> _WORK TO BE COMPLETED_
The response must be made up of the lines in the entries below that contain "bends".

** MATERIAL SUPPLIED follows **

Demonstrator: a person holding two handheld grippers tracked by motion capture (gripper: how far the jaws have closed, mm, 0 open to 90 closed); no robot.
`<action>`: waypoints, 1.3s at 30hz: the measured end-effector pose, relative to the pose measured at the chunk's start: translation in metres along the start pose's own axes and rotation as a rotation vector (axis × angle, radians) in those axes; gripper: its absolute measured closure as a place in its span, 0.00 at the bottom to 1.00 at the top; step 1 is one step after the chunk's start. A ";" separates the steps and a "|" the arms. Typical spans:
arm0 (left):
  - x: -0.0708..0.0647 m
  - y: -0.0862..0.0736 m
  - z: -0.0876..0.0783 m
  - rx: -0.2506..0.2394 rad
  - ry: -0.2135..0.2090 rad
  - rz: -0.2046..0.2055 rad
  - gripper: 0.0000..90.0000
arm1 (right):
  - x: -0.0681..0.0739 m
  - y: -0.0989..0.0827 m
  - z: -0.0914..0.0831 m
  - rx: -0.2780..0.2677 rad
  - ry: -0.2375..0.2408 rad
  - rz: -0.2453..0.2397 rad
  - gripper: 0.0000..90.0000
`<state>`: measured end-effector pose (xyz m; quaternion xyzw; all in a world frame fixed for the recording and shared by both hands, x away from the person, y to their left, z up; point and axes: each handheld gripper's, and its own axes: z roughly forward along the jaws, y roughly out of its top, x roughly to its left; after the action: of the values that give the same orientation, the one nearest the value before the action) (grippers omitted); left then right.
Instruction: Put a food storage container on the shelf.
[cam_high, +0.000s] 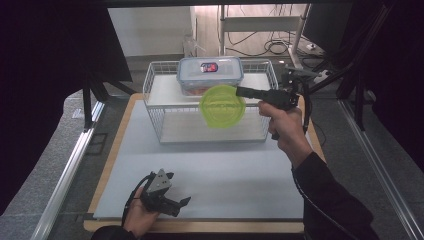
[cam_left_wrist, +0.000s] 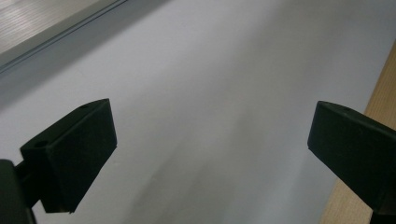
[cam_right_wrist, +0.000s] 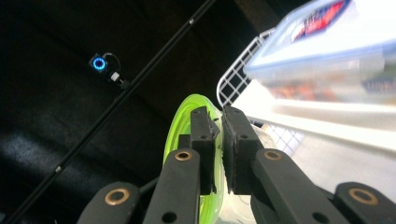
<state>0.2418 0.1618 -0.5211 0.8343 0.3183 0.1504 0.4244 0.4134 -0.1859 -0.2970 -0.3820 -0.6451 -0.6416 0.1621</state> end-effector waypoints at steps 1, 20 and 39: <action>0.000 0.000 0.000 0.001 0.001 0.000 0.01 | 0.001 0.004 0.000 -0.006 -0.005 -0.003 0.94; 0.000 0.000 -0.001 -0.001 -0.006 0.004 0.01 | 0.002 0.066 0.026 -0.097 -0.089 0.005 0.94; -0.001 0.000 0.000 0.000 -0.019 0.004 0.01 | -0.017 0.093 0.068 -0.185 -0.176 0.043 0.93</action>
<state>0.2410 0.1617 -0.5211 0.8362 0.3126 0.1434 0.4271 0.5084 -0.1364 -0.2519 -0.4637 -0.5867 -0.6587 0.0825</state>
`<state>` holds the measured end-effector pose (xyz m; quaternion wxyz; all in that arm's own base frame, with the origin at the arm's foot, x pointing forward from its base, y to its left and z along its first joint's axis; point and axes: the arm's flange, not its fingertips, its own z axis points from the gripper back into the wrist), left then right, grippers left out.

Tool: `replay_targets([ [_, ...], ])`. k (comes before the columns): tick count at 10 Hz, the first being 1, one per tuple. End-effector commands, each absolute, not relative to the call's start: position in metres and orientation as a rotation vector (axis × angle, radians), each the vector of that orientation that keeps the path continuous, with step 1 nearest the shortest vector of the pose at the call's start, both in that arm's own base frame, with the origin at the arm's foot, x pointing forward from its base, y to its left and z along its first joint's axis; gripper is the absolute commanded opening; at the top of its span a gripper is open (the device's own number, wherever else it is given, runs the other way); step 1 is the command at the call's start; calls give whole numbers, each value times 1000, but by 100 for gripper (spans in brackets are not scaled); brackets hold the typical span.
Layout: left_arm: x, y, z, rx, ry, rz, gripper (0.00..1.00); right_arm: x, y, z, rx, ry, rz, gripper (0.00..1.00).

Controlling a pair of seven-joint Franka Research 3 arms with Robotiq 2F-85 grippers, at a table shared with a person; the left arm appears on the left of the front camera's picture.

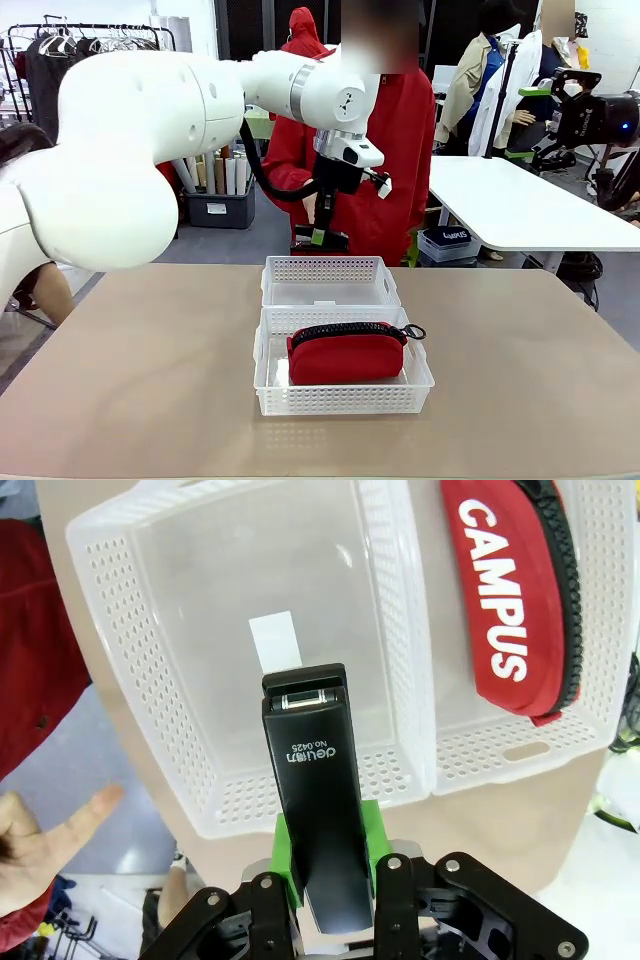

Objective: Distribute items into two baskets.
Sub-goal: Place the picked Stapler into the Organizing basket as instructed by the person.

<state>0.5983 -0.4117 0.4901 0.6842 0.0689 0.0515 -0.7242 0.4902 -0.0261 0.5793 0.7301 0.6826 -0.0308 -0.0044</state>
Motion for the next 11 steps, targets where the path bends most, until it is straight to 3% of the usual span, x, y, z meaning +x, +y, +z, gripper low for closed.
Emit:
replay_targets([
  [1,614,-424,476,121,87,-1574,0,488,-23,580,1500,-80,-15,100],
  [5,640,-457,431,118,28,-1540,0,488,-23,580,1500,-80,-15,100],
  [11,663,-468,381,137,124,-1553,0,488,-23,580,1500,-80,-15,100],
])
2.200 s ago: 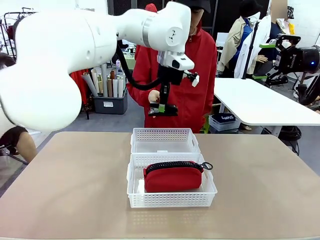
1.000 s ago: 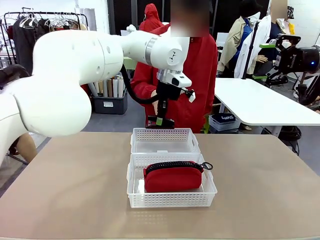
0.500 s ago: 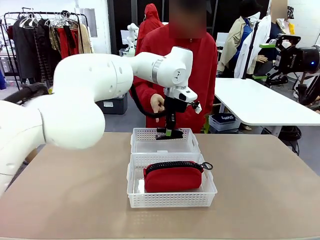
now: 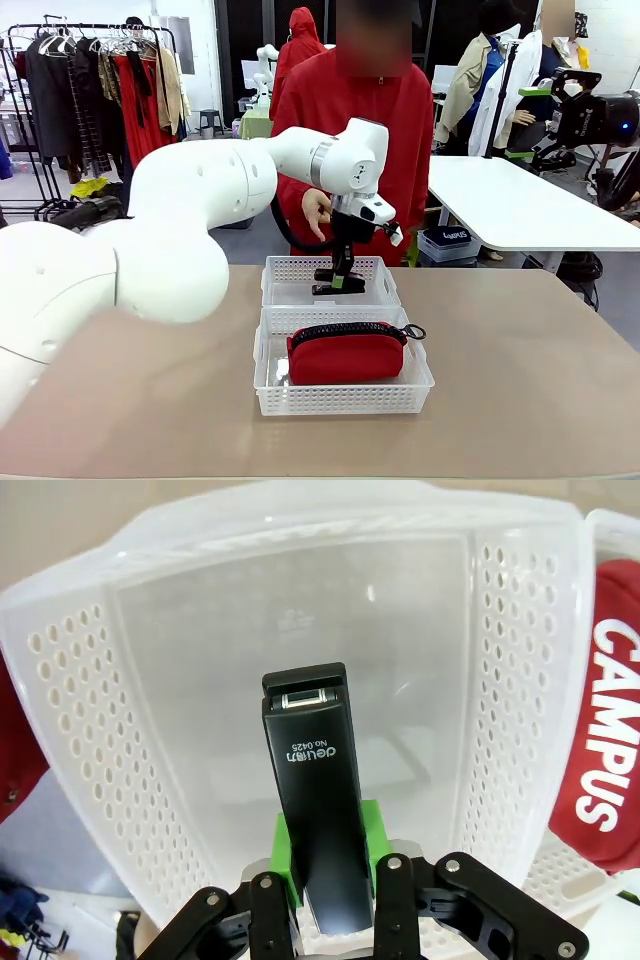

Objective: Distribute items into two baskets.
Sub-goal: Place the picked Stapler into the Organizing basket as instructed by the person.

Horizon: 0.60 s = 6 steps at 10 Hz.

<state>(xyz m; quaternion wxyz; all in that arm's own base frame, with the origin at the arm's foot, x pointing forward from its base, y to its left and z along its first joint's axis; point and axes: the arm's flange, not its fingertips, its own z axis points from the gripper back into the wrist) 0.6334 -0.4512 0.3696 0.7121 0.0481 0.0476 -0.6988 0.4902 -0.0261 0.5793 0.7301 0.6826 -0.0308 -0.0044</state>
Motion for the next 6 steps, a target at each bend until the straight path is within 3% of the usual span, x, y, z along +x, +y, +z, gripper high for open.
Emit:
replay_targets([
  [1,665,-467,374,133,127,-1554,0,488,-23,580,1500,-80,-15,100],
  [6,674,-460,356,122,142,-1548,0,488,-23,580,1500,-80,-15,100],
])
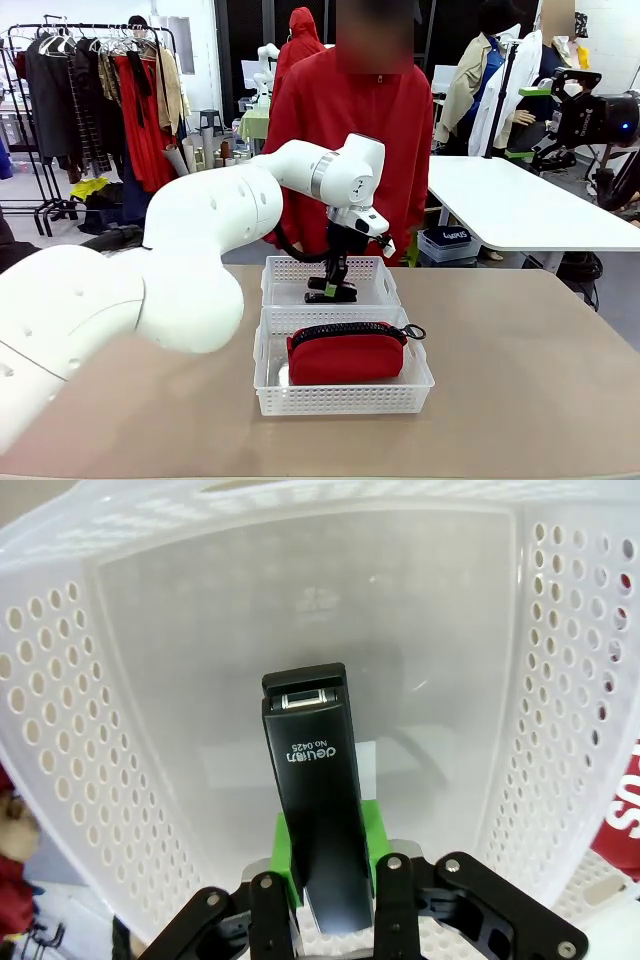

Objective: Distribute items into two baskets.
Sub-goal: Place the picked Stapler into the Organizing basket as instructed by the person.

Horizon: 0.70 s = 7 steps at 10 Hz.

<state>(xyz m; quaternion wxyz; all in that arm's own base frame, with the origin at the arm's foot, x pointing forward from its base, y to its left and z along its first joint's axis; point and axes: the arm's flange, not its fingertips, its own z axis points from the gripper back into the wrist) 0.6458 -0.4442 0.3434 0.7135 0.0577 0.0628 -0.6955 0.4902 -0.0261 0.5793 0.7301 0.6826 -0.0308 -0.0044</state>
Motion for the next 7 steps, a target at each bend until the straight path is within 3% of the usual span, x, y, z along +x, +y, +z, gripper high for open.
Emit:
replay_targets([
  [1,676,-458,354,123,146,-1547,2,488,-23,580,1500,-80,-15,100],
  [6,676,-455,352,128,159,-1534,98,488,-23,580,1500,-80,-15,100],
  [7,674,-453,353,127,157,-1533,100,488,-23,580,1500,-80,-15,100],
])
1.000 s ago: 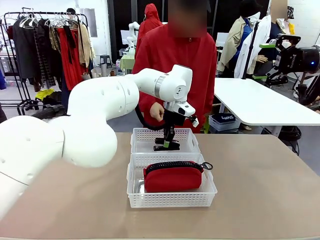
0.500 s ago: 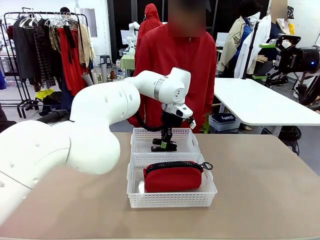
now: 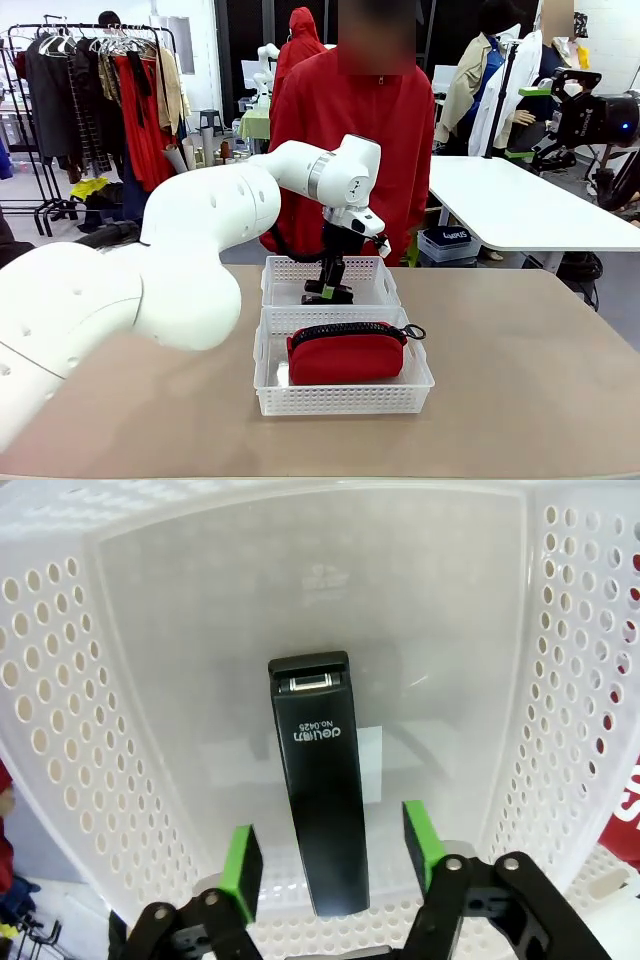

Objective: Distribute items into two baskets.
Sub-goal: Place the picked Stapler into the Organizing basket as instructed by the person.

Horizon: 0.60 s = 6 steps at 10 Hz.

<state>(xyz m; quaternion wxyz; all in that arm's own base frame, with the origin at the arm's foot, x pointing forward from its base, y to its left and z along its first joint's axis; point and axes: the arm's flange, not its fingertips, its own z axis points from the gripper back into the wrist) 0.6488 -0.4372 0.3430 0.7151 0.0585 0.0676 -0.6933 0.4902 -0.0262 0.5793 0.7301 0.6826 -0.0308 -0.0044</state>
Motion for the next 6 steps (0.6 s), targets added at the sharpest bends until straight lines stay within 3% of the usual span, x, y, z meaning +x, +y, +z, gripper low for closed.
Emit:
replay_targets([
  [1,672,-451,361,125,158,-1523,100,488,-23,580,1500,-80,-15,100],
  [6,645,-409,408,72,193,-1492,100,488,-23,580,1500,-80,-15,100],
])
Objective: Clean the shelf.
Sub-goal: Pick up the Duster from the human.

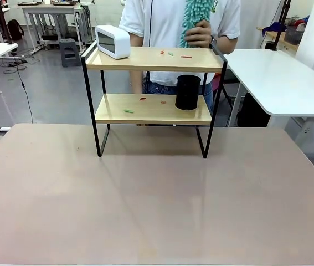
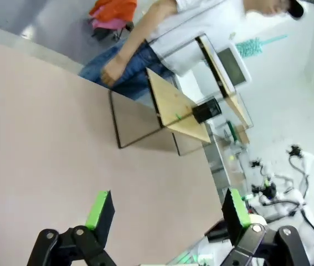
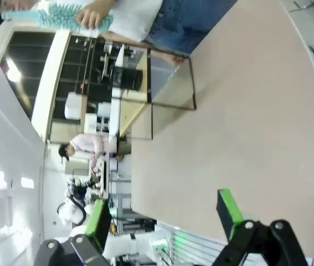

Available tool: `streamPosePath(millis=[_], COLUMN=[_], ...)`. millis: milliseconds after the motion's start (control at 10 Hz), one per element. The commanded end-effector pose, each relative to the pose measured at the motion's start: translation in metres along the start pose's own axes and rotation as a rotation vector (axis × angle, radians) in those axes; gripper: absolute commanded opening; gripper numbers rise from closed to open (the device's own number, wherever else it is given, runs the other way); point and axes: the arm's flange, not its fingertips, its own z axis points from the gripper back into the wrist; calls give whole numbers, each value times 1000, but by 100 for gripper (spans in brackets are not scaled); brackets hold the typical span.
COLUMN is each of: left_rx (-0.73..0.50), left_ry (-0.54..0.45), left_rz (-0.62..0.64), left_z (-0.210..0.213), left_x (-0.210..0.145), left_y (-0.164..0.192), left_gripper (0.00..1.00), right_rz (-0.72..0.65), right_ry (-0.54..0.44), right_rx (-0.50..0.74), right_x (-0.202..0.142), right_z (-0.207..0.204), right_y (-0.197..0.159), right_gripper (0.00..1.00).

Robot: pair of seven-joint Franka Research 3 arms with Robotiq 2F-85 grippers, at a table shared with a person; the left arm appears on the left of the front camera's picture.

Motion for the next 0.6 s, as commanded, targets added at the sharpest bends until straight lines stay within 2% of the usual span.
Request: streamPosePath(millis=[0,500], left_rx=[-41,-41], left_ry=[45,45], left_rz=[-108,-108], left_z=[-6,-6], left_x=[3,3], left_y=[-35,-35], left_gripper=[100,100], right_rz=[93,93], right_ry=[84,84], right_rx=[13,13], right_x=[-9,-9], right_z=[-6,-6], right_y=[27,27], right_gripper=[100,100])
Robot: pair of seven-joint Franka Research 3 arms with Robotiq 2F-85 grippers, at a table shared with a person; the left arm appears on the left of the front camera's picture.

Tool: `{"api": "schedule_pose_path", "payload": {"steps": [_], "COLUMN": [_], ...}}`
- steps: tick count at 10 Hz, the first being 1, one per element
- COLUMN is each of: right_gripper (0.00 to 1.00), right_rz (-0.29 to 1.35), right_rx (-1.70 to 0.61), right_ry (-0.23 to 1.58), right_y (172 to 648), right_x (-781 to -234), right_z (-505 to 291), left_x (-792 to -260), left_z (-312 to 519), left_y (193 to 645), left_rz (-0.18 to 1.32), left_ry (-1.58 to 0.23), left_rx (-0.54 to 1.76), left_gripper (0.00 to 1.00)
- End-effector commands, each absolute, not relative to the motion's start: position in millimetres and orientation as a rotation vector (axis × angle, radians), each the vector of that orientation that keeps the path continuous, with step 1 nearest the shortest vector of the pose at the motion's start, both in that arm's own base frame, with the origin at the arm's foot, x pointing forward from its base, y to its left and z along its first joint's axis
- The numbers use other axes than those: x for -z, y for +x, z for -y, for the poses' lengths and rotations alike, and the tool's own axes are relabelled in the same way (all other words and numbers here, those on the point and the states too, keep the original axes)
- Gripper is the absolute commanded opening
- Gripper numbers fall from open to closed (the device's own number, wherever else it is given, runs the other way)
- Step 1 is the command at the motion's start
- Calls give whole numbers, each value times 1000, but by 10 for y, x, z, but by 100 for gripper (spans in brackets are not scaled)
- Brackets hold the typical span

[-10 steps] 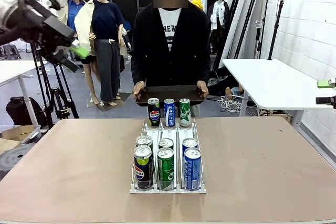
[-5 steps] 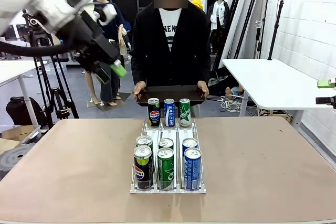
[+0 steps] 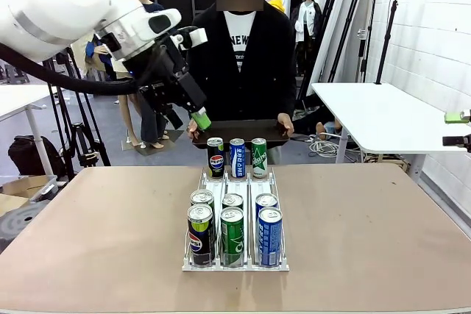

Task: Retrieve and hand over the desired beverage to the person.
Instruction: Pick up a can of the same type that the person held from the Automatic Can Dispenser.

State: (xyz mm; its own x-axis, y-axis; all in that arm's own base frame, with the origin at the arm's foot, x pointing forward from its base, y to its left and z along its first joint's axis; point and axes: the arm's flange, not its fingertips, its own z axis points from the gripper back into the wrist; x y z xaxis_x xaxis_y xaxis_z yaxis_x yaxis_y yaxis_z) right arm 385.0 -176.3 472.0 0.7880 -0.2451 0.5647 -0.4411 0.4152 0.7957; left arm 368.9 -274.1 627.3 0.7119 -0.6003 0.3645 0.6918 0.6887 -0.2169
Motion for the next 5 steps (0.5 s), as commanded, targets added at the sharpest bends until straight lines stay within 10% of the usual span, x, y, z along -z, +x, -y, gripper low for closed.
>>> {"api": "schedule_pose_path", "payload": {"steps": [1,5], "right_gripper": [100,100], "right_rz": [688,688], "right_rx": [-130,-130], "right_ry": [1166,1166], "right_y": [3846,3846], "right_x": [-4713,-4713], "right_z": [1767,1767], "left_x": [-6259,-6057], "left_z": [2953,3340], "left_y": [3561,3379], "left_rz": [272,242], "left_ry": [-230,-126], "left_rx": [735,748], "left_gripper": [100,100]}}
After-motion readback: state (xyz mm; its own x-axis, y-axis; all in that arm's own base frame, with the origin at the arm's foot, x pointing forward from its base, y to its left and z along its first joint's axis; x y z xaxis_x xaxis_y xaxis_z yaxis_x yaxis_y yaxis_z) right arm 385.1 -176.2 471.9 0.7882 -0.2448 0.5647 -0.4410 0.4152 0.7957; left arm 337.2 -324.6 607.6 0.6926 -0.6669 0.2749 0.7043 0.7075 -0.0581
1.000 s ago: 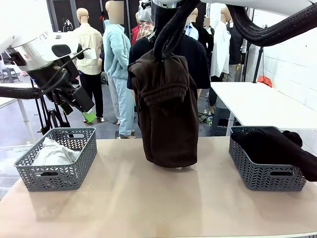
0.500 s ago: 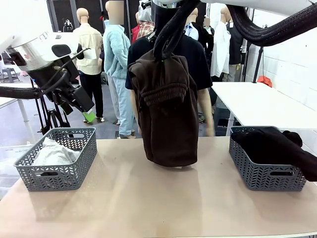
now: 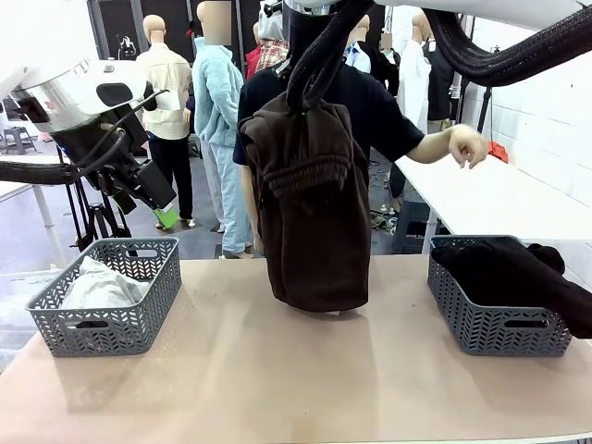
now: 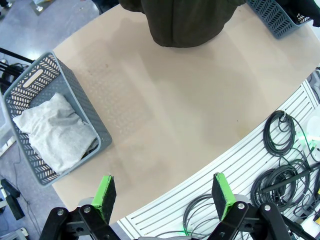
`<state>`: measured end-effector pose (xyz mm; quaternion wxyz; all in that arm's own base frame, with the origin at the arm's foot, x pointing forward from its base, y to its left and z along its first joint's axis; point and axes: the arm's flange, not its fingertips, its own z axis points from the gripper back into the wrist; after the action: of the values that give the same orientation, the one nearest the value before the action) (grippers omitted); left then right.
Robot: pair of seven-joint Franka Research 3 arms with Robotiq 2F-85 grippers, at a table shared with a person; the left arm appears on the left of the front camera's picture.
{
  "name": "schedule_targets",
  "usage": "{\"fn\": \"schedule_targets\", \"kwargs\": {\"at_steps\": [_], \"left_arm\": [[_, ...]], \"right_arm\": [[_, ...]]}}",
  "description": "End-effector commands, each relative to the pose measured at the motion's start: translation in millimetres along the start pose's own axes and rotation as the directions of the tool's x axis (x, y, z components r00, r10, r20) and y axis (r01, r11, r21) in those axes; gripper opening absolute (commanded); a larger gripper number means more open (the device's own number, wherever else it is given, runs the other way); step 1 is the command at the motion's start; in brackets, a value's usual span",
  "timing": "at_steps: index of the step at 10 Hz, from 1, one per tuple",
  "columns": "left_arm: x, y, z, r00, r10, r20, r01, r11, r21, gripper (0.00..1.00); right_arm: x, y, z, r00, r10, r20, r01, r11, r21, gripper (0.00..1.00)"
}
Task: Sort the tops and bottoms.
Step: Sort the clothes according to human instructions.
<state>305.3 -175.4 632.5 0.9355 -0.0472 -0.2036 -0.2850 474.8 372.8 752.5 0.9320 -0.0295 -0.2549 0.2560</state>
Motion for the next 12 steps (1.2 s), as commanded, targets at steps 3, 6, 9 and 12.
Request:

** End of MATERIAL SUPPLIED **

> _COMPLETED EXERCISE_
Motion for the next 11 steps, targets where the path bends most, until it is straight to 3% of the usual span, x, y, z meaning +x, +y, +z, gripper low for closed.
Motion for the next 6 steps (0.6 s), targets added at the sharpest bends until straight lines stay within 3% of the usual span, x, y, z meaning +x, +y, +z, gripper low for closed.
Motion for the next 0.6 s, as commanded, targets added at the sharpest bends until straight lines stay within 2% of the usual span.
Motion for the next 5 steps (0.5 s), as commanded, targets added at the sharpest bends until straight lines stay within 10% of the usual span, x, y, z along -z, +x, -y, gripper low for closed.

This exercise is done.